Section 4211 C. G. L. provides that actions for enumerated classes of personal injuries "shall die with the person", and that "all other actions shall and may be maintained in the name of the personal representatives of the deceased," which latter quoted phrase, considered with the preceding provision of the Section, means that all other actions for personal injuries than those stated in the statute, shall survive and may be maintained in the name of the representatives of the deceased. If an action, or a cause of action survives, it may be maintained by and against appropriate parties as may be provided by law. The intent of the laws of this State is, as expressed in an organic provision, that every person for any injury done him shall have remedy by due course of law. The injury to the plaintiff here is to his wife, to his home and to his property; and the law contemplates that for such injuries he shall have remedy in damages recoverable from the tort feasor's property, by due course of law, that right and justice may be done. Section 4, Declaration of Rights.
In Close v. Cunningham, 99 Fla. 1099, 128 So. 2d 429, a decision that an action for personal injuries abated at the death of the defendant wrong-doer, was affirmed upon the theory that prior decisions of this court in the Chappell and Townsend cases had construed Section 4211 (2571) Compiled General Laws, first enacted in 1828, to *Page 1050 abate all actions for personal injuries at the death of either the person injured or the person who committed the injury, which was the common law rule stated in Jacksonville St. Ry. v. Chappell, 22 Fla. 616, 1 So. 2d 10; 1 C. J. 195.
The statute, Section 4211 (2571) C. G. L. provides that "all actions for personal injuries shall die with the person, towit: assault and battery, slander, false imprisonment, and malicious prosecution; all other actions shall and may be maintained in the name of the representatives of the deceased." The first part of this Section means that actions for the enumerated classes of personal injuries, shall die with the person injured, not that such actions for personal injuries shall die with the tort feasor if the person injured be living. See Brill v. Jewett, 262 Fed. 935; Gregin v. Brooklyn C. R. Co., 75 N.Y. 192. The statute was doubtless designed to modify and not to restate the common law rule.
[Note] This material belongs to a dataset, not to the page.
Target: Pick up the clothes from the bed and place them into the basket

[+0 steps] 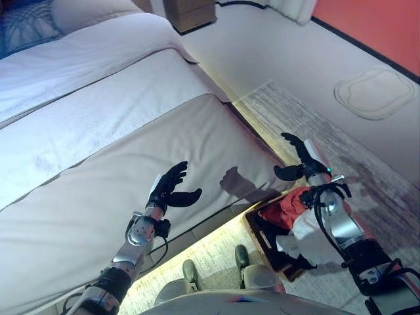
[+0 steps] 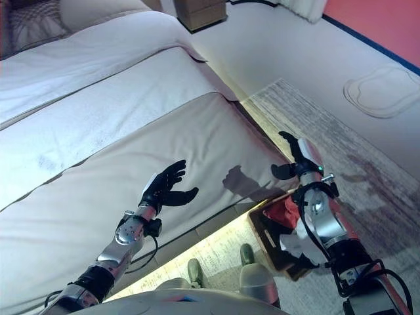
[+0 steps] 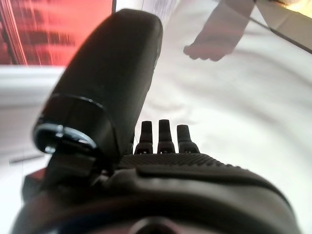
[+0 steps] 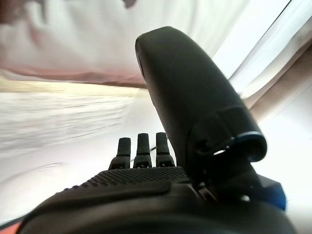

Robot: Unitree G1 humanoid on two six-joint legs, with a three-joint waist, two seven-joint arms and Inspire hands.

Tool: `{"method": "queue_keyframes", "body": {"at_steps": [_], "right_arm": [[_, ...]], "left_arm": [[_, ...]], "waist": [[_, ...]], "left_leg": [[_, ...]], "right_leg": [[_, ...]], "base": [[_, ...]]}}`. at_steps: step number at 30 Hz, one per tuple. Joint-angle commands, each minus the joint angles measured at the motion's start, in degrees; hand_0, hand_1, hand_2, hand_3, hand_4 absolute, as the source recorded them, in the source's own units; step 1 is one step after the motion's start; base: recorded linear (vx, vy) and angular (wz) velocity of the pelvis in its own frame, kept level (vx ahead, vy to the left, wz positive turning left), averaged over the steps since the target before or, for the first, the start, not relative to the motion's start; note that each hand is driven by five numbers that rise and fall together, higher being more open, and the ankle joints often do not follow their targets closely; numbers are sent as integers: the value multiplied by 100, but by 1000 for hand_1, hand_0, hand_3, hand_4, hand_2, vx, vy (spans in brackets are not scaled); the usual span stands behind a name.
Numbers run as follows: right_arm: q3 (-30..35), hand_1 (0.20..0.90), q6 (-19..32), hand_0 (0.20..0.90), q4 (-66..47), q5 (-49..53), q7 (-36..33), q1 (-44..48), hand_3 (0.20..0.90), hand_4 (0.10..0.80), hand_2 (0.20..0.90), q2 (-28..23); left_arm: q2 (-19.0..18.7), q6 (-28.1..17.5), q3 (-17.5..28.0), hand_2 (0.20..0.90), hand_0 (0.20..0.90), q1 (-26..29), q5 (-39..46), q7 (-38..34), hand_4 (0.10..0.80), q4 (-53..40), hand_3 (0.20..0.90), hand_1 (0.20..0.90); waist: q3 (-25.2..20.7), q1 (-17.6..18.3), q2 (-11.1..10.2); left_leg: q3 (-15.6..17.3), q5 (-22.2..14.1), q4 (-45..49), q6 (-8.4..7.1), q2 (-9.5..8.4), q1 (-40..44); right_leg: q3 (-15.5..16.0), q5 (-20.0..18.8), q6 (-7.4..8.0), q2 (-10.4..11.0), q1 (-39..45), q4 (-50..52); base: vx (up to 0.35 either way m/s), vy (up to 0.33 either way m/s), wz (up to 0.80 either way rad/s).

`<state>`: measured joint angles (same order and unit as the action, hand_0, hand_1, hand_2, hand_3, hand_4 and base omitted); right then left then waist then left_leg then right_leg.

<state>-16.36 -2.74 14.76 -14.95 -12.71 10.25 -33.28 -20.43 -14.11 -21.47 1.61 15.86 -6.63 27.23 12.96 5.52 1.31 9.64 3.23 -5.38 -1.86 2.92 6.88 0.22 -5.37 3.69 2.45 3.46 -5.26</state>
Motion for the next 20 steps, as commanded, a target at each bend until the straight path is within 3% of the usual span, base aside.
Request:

A statute adopts as the common law of this State the common law of England, provided it "be not inconsistent with the constitution and laws." Section 87 (71) Compiled General Laws, originally enacted in 1829. See also Section 6, Article 16, Constitution of 1838, Section 5, Article XVI, Constitution of 1861; Section 6, Article XVI, Constitution of 1865. To abate an action for personal injuries because of the death of the tort feasor may fairly be regarded as inconsistent with the laws of this State, therefore, that rule of the common law is not in force in this State. See S. F. W. Ry. v. Geiger, 21 Fla. 669; Hadley v. City of Tallahassee,67 Fla. 436, 65 So. 2d 545. An interpretation that the statute, Section 4211, C. G. L. abates the enumerated actions only upon the death of the injured person, accords with a provision of the Constitution of 1885 that "every person for any injury done him * * shall have remedy, by due course of law," etc. Section 4, Declaration of Rights. When the Chappell and Townsend cases were decided the Constitution of 1868 *Page 1051 then in force did not contain the above quoted organic provision, though it was contained in the Constitutions of 1838, 1861 and 1865.
BUFORD, C.J., AND ELLIS, TERRELL AND DAVIS, J.J., concur.
BROWN, J., concurs in part and dissents in part.